This is a single arm, multicentre, Phase 2 study to assess efficacy and safety of ASLAN001 in patients with advanced or metastatic cholangiocarcinoma who progressed on at least 1 line of systemic therapy.

25 evaluable patients will be enrolled in the study. After evaluation of initial response in the first 10 evaluable patients, Sponsor will make a decision on recruitment of an additional 15 evaluable patients. If no response is observed, the study will stop.

The primary objective is to assess efficacy of varlitinib (also known as ASLAN001) as measured by ORR (based on RECIST v1.1). The secondary objectives are to (1) evaluate the efficacy of varlitinib, as measured by DoR, PFS, OS and DCR, (2) assess ORR, DoR, PFS, DCR and OS by tumor EGFR/HER2 status, (3) assess safety and tolerability of ASLAN001 monotherapy. Exploratory objectives are to explore possible relationships between response to ASLAN001 and the protein expression levels and gene mutational status of the proteins and genes via IHC and PCR/Sequencing.


Clinical Trial Description

Cholangiocarcinoma (CCA) is a malignancy arising from the biliary epithelium characterized by poor prognosis and poor response to current treatments. Emerging at any portion of the biliary tree, it includes a group of tumours with epidemiologic, morphologic, biologic, and clinical heterogeneity. Despite recent medical advances, the long-term outcomes and recurrence rates for CCA are poor. The 5-year survival rate following surgical resection is 11-40%. Tumour recurrence rates are as high as 50-65%, with a median time to recurrence between 12-43 months.

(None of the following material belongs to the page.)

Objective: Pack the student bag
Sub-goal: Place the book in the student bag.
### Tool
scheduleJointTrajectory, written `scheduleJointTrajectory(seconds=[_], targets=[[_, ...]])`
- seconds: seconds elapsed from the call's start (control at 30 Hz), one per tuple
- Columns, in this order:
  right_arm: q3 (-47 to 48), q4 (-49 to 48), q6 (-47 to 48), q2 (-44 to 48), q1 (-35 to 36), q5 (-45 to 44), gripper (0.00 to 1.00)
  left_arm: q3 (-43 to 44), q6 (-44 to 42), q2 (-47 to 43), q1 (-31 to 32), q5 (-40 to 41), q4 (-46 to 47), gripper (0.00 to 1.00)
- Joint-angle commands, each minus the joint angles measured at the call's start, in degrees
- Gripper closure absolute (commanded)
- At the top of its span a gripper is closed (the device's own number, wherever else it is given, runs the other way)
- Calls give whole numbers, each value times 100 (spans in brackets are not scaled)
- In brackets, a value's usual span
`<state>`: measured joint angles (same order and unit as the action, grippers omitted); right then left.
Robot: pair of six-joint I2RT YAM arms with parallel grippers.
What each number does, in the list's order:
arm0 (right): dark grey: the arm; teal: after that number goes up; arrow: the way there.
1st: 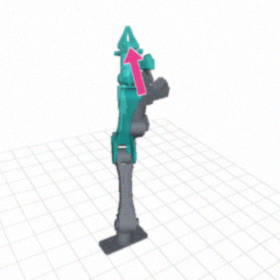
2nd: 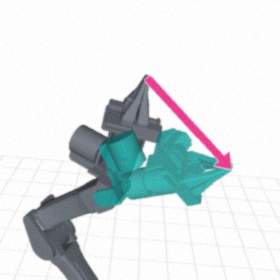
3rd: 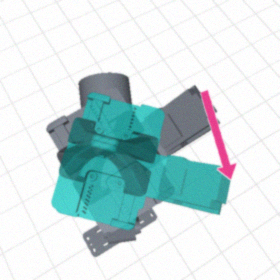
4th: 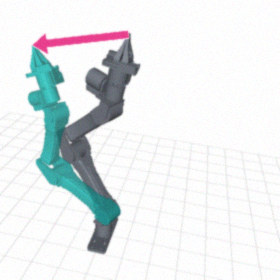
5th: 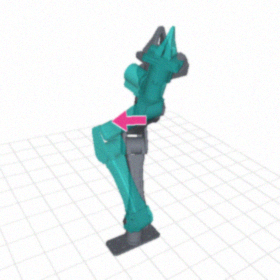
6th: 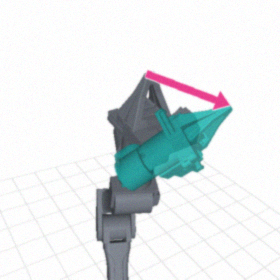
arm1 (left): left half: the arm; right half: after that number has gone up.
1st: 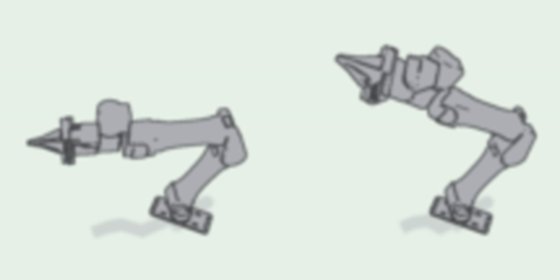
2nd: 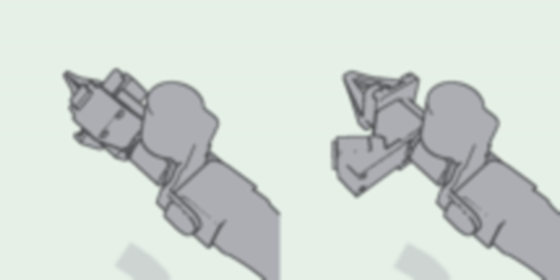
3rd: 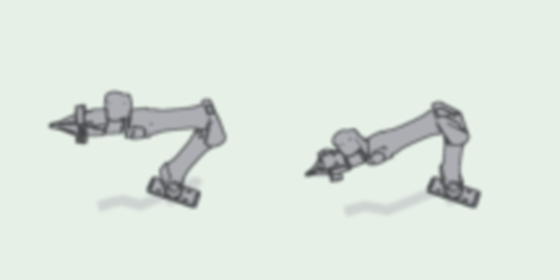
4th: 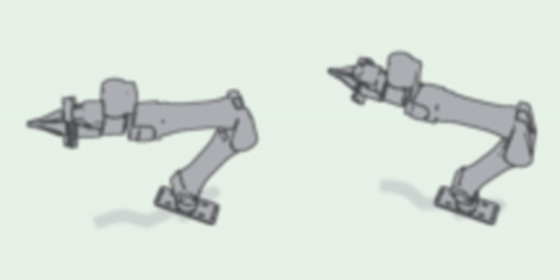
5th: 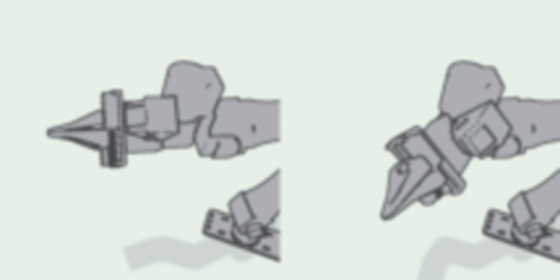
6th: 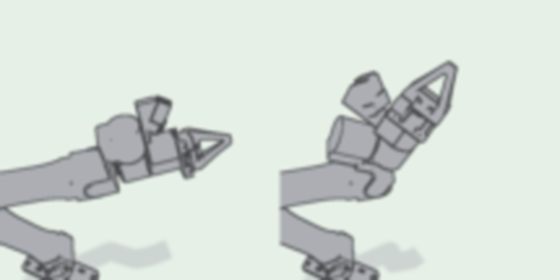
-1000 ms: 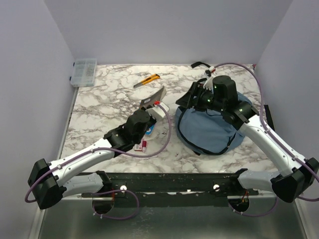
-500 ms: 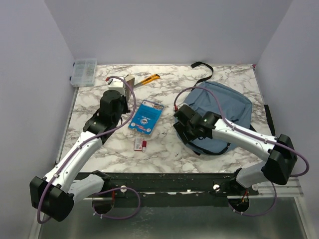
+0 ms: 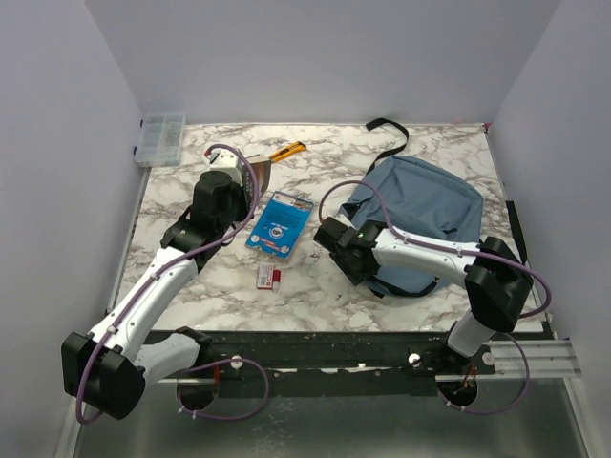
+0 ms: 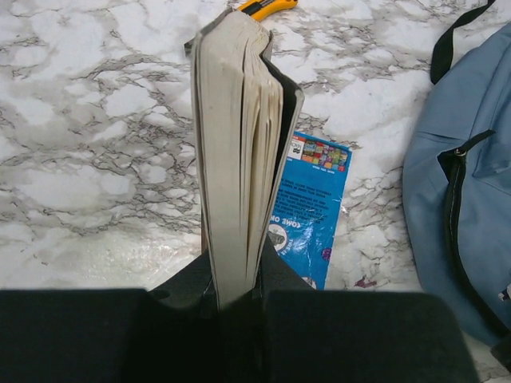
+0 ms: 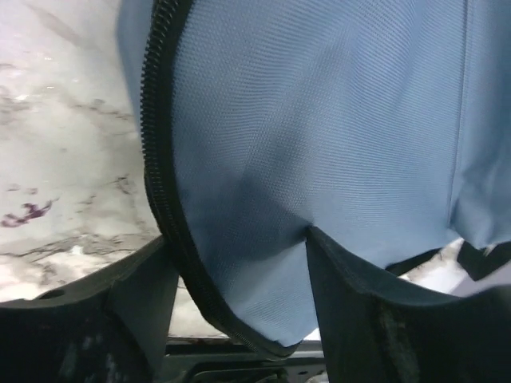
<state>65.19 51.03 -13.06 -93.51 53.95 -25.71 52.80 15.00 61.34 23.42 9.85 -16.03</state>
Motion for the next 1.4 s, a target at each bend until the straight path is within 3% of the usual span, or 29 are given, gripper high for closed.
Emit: scheduleJointTrajectory(seconds=[0.0, 0.1, 0.17, 0.23, 0.3, 0.47, 0.53, 0.6, 0.7, 0.77, 0.9, 0.97, 1.17, 1.27, 1.37], targets=[[186, 260, -317, -135, 34, -1003, 42, 315, 129, 39, -65, -231, 254, 100], [207, 161, -374, 99, 29, -998, 61, 352, 160, 95, -81, -343, 239, 100], [201, 117, -420, 263, 29, -1059, 82, 376, 185, 133, -91, -416, 216, 100], [224, 117, -483, 392, 32, -1156, 94, 395, 232, 171, -96, -490, 198, 100], [273, 94, -519, 503, 30, -1277, 99, 416, 295, 192, -101, -624, 165, 100], [473, 52, -547, 672, 19, -1436, 99, 468, 474, 270, -103, -1214, 157, 100], [534, -26, -410, 685, 19, -1249, 84, 492, 527, 305, -110, -1371, 152, 100], [503, -125, -297, 670, 19, -1062, 80, 508, 547, 330, -112, -1436, 137, 100], [438, -185, -293, 587, 26, -983, 83, 521, 547, 325, -110, -1458, 107, 100], [379, -239, -302, 500, 20, -920, 98, 520, 547, 323, -110, -1481, 99, 100], [390, -229, -423, 334, 19, -1018, 99, 536, 581, 330, -110, -1601, 80, 100], [459, -151, -429, 291, 26, -1066, 85, 539, 632, 316, -116, -1675, 72, 100], [501, -72, -340, 471, 19, -1020, 69, 556, 724, 312, -110, -1868, 74, 100], [482, -87, -323, 510, 11, -976, 70, 565, 732, 312, -110, -1906, 74, 100], [425, -126, -314, 468, 8, -908, 82, 582, 758, 333, -110, -2009, 66, 100]])
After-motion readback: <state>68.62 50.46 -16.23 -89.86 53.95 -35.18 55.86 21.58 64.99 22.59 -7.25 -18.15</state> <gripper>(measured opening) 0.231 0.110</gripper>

In the United States, the incidence and mortality of CCA have increased over the last 30 years without clear underlying etiological reasons. The only curative therapy is surgical; however this is not an option for many patients given the stage of the disease at presentation and metastasis. While improvements in diagnostic modalities and neoadjuvant chemotherapy have allowed for detection at earlier stages and greater survival rates, the prognosis is still unfavorable. Therapies that can decrease tumour growth, improve resection outcomes, increase survival rates, and decrease recurrence would make a great impact on the quality of life of CCA patients and are urgently needed.

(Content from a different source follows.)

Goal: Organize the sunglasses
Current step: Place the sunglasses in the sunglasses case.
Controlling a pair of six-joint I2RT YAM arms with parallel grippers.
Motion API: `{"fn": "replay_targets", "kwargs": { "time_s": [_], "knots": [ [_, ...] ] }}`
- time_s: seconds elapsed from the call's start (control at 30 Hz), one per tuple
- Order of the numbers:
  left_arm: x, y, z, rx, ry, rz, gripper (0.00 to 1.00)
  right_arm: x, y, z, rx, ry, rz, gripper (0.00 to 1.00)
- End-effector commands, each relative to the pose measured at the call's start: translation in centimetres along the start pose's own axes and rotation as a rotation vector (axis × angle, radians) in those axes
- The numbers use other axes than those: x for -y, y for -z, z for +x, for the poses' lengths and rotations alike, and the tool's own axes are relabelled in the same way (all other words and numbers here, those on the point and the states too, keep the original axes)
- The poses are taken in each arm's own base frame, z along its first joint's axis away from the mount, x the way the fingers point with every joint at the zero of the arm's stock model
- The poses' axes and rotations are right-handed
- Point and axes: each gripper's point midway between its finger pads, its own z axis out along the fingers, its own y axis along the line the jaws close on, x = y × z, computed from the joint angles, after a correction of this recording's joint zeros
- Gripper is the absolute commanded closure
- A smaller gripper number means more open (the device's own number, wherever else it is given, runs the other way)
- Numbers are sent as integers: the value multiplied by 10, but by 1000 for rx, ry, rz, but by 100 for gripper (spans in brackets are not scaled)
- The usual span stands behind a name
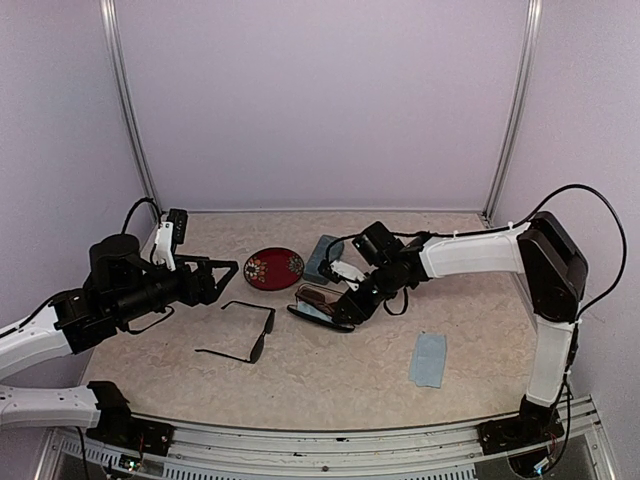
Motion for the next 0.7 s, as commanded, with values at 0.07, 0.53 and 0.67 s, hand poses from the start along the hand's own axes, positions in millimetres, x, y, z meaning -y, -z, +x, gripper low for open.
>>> {"fn": "replay_targets", "kwargs": {
  "time_s": [0.07,0.53,0.67],
  "knots": [
    [-3,-1,1,12,11,-7,10,-3,-8,6,-19,-28,-47,76],
    [-5,-6,10,-8,17,-8,10,-15,-16,9,-25,-59,-80,75],
    [-6,-6,13,-13,21,-7,10,-12,-18,10,-41,-102,-50,74]
  ]
}}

Currently, the Food and Drug Administration (FDA)-approved agents used in unresectable CCA include gemcitabine, capecitabine, cisplatin, oxaliplatin, fluoropyrimidines (including 5-fluorouracil), or a combination of these. However, none are FDA-approved primarily for use in CCA specifically. Gemcitabine and cisplatin combination therapy, along with fluoropyrimidine-based or other gemcitabine-based regimens are part of the guidelines for unresectable cancer per the National Comprehensive Cancer Network. To date, the most effective chemotherapy regimen is administration of gemcitabine with cisplatin or oxaliplatin, which have now become the standard of care for systemic therapy. Even this most efficacious treatment has been found to only modestly increase overall survival (11.7 months vs 8.3 months for patients receiving gemcitabine alone) and progression-free survival (8.4 vs 6.5 months). Standard treatment as second-line chemotherapy for CCA is unclear as there is no significant evidence for specific therapy which indicates that further chemotherapy beyond progression on first-line chemotherapy improves survival.

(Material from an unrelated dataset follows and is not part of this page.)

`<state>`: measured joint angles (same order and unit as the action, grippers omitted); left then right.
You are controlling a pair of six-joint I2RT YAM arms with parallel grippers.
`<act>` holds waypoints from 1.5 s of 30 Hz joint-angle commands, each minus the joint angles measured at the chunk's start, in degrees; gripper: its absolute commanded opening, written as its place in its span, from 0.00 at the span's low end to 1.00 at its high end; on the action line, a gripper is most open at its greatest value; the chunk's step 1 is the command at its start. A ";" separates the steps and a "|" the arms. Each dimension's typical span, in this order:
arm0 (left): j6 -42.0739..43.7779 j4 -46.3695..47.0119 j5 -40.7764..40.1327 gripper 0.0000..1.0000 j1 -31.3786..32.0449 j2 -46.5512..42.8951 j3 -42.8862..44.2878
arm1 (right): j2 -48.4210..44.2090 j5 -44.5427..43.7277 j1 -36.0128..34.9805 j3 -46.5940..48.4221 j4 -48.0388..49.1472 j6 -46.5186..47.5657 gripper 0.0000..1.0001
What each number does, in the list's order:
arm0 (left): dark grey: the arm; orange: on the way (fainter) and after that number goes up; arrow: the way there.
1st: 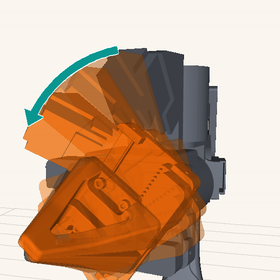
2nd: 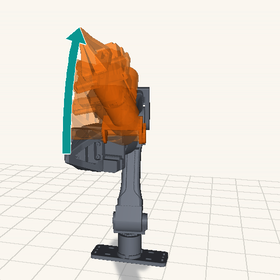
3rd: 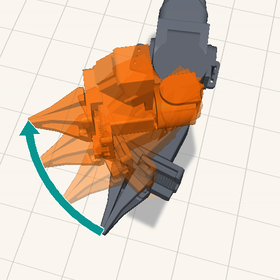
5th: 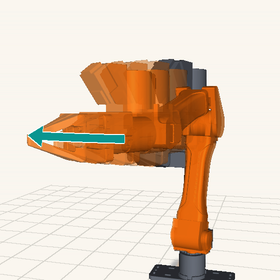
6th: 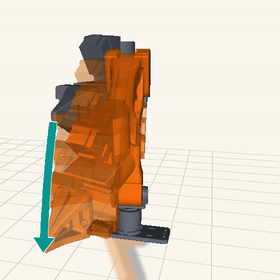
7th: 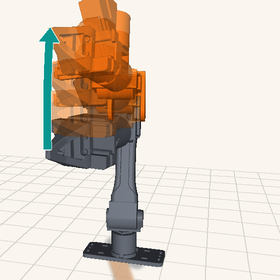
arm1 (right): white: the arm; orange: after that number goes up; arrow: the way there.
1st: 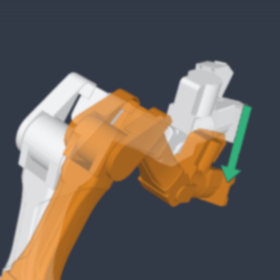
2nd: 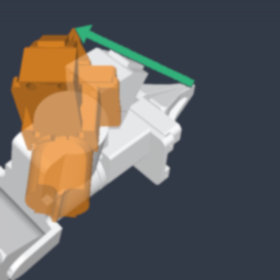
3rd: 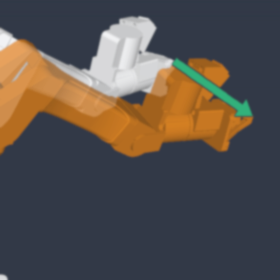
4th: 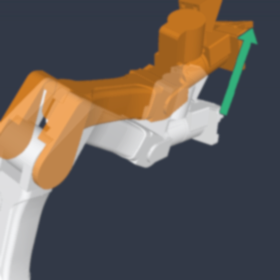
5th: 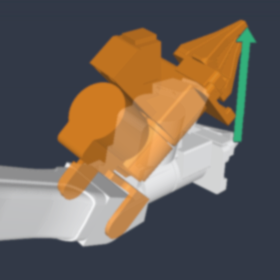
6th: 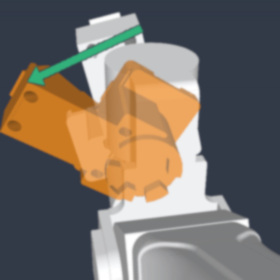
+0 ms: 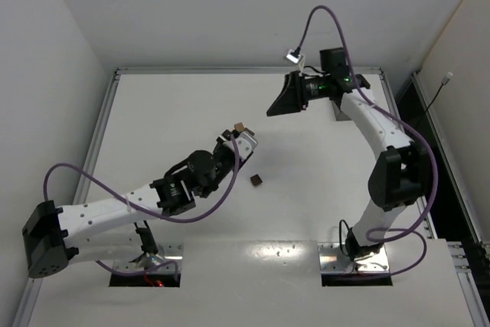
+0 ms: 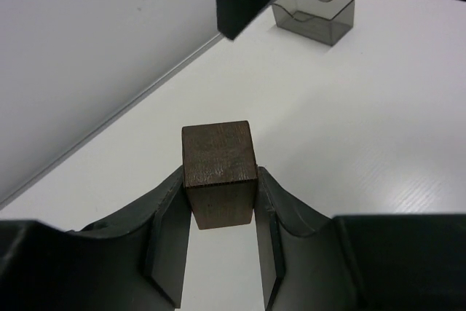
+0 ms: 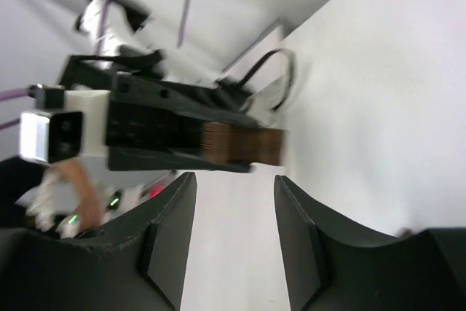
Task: Build the wood block tower
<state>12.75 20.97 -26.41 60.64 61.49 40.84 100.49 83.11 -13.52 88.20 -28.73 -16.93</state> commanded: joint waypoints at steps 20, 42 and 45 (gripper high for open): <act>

CCA involves mutations in members of the ErbB family, including EGFR and HER2 mutations. EGFR is overexpressed in both intrahepatic and extrahepatic CCA (30.8% and 20.9%, respectively) and is an independent prognostic factor in intrahepatic cases, per Yang et al 2014. While this study found overexpression of HER2 exclusively in extrahepatic samples (and only in 4.5% of these), previous studies have implicated this protein in both extra- and intrahepatic tumours. Settakorn et al (2005) showed HER2 expression is correlated with high histological grade in intrahepatic CCA. Kim et al. (2007) found HER2 (gene and protein levels) are overexpressed in approximately 30% of extrahepatic CCA patients and is a prognostic factor for survival in those with lymph node metastasis.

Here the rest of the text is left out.